EXPULSIÓN DE LOS MERCADERES DEL TEMPLO.-JACOB JORDAENS.-BARROCO
      Cuando acabó, todos se sentían obligados a reparar el daño que habían causado. '¿Qué podemos hacer?', planteó Lemuel. Se miraron unos a otros pero no hubo una respuesta inmediata. Yarin opinó: 'Yo estuve presente cuando tiró los puestos de los mercaderes en el templo. Nadie entendía por qué hacía aquello y cuando le pregunté qué señal nos daba para obrar de aquella manera, me miró solamente y dijo: "Destruid este templo y en tres días lo levantaré". (Jn. 2, 13-22). Pensé, y muchos pensaron lo mismo, que estaba loco. ¿Cómo iba a hacer algo así, si para construirlo se habían empleado cuarenta y seis años? Sencillamente imposible, pero si de verdad es el Mesías, el Hijo de Dios, esto no puede quedar así. Os propongo que pensemos en estos acontecimientos y que el día siguiente al sabbat nos juntemos en el templo y veamos qué podemos hacer para reparar nuestro error'. A todos pareció buena la idea. Sin cruzar más palabras marcharon a sus casas respectivas.
      Mientras estos personajes hablaban, en el Gólgota seguía la tragedia. María, sumida en un profundísimo dolor, permanecía en silencio. No tenía fuerzas para nada. Viendo muerto a su Hijo, ¿qué podía decir? Era carne de su carne, corazón de su corazón, la razón de ser de su vida que ya no estaba con ella. Solamente le veía colgado de aquel sucio y tosco madero, salvajemente maltratado por sus verdugos y por aquel pueblo que había venido a redimir. Nada tenía sentido ya.
      Juan y las mujeres, entre sollozos entrecortados, la tomaron y se retiraron un poco hacia atrás. nadie decía nada porque nada había que decir. El amargo dolor y una descomunal impotencia eran los protagonistas de sus vidas en ese momento. 
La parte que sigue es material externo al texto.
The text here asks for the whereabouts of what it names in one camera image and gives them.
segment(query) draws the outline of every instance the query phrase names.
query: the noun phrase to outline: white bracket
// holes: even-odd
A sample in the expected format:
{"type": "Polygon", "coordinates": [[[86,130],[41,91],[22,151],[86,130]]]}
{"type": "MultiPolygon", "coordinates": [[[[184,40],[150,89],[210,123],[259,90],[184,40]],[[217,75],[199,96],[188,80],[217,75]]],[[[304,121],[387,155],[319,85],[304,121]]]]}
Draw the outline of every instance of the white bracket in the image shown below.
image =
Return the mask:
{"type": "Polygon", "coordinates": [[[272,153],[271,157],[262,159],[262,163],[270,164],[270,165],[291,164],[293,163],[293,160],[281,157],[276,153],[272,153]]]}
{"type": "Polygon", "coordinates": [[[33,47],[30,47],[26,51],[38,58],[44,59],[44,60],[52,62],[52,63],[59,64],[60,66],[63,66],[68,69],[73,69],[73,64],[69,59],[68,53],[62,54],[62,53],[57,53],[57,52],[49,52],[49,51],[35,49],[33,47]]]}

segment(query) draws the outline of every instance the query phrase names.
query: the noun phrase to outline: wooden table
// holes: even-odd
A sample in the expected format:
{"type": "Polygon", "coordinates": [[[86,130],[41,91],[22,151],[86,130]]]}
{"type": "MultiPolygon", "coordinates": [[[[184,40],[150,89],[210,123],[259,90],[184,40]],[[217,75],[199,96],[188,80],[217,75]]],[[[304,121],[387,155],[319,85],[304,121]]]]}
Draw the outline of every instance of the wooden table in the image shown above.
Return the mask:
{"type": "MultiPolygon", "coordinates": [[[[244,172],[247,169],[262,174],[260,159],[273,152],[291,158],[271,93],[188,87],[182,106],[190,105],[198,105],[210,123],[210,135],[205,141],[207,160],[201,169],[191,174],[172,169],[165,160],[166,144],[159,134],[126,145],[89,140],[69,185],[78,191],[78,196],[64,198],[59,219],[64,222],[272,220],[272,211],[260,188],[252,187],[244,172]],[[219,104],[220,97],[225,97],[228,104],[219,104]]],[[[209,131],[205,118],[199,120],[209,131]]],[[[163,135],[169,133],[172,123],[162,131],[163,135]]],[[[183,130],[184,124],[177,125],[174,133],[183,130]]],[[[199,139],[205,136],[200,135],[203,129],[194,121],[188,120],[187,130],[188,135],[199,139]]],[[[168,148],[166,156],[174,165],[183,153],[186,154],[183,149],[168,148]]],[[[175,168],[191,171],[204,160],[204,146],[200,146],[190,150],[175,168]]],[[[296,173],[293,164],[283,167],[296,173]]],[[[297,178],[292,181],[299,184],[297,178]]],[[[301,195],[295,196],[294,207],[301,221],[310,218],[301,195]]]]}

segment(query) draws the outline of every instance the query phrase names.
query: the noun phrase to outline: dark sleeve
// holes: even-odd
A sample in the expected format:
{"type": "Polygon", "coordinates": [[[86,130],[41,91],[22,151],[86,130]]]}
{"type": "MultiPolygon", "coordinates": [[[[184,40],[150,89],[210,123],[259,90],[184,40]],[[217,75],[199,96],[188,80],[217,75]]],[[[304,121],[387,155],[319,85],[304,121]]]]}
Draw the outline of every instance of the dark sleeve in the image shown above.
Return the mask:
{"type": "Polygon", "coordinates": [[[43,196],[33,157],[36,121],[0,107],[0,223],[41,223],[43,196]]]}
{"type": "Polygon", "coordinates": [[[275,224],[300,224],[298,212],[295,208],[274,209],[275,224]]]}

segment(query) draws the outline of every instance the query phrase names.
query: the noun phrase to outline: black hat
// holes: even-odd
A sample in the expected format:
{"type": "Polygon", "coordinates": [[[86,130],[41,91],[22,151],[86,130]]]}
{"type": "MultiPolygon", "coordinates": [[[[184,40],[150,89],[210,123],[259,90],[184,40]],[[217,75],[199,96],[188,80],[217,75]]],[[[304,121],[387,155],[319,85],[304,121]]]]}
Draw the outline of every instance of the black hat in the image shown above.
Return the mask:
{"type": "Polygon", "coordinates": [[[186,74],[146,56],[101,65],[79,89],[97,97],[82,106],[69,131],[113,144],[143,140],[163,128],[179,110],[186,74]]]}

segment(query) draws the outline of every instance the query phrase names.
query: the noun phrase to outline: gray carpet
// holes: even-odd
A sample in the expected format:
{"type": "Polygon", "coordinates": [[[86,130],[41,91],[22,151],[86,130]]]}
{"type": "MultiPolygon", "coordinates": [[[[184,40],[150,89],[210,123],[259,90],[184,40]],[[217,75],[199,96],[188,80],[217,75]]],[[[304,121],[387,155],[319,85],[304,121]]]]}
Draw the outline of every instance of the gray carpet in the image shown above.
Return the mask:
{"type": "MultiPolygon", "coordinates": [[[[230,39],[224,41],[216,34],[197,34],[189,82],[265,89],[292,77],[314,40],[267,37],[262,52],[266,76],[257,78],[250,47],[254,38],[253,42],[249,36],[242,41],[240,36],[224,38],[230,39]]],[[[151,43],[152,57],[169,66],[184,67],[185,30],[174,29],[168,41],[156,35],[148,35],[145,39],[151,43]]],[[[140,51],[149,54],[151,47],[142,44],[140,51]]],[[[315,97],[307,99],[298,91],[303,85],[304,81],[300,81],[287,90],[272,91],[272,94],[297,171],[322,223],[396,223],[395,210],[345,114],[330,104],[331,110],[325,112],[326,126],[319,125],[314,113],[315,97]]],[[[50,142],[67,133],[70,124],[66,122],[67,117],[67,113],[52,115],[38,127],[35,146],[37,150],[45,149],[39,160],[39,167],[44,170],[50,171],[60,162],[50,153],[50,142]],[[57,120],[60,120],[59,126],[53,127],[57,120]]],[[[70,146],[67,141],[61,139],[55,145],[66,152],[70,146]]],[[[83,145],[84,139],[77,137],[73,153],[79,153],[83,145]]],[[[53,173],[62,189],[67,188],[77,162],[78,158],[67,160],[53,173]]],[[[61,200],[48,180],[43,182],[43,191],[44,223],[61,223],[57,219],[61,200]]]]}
ANUNCIACIÓN A MARÍA.-CARL BLOCH.-REALISMO DANÉS 
      La Madre solamente meditaba en su intimidad frases que llegaban desde su memoria: 'Concebirás y darás a luz un Hijo a quien pondrás por nombre Jesús, será grande y llamado Hijo del Altísimo.' (Lc. 1, 31-32). También recordó las palabras que le habían dicho de Pedro hacia su Hijo: 'Tú eres el Cristo, el Hijo de Dios vivo'. (Mt. 16, 16). ¿Tenía sentido eso ahora? Sí. Debía tenerlo aunque ella no entendiera nada en absoluto. Si ella se fió de Dios cuando le anunció que nacería de ella por obra del Espíritu Divino y se realizó, ahora tenía la misma fe en Dios que años atrás en Nazaret. Dios actuaría. Entre leves sollozos repitió con absoluta fe en el Creador: 'He aquí la sierva del Señor. Hágase en mí según tu palabra'. (Lc. 1, 38). En esta renovación de su anterior acto de fe encontró una gran paz, pero seguía siendo tristísimo ver allí a su Hijo muerto de aquella manera.  
      Según se iban desarrollando estos episodios en el Calvario, 'los judíos, como era el día de la Parasceve, para que no quedase los cuerpos en la cruz el día de sábado, por ser día grande aquel sábado, rogaron a Pilato que les rompiesen las piernas y los quitasen'. El gobernador romano no tenía ganas de nuevas querellas con los judíos y queriendo evitar a toda costa nuevos tumultos, dio las órdenes oportunas para ello. Comunicada la orden tomaron cuanto necesitaron y 'vinieron, pues, los soldados y rompieron las piernas al primero y al otro que estaba crucificado con Él; pero llegando a Jesús, como le vieron ya muerto, no le rompieron las piernas, sino que uno de los soldados le atravesó con una lanza el costado, y al instante salió sangre y agua'. (Jn, 19, 31-34).
LA LANZADA EN EL COSTADO DE CRISTO.-PEDRO PABLO RUBENS.-BARROCO
      Esto cogió totalmente desprevenidos a Juan y a todas las mujeres que quedaron horrorizados por semejante crueldad. María, su Madre, al presenciarlo, nuevamente perdió el conocimiento.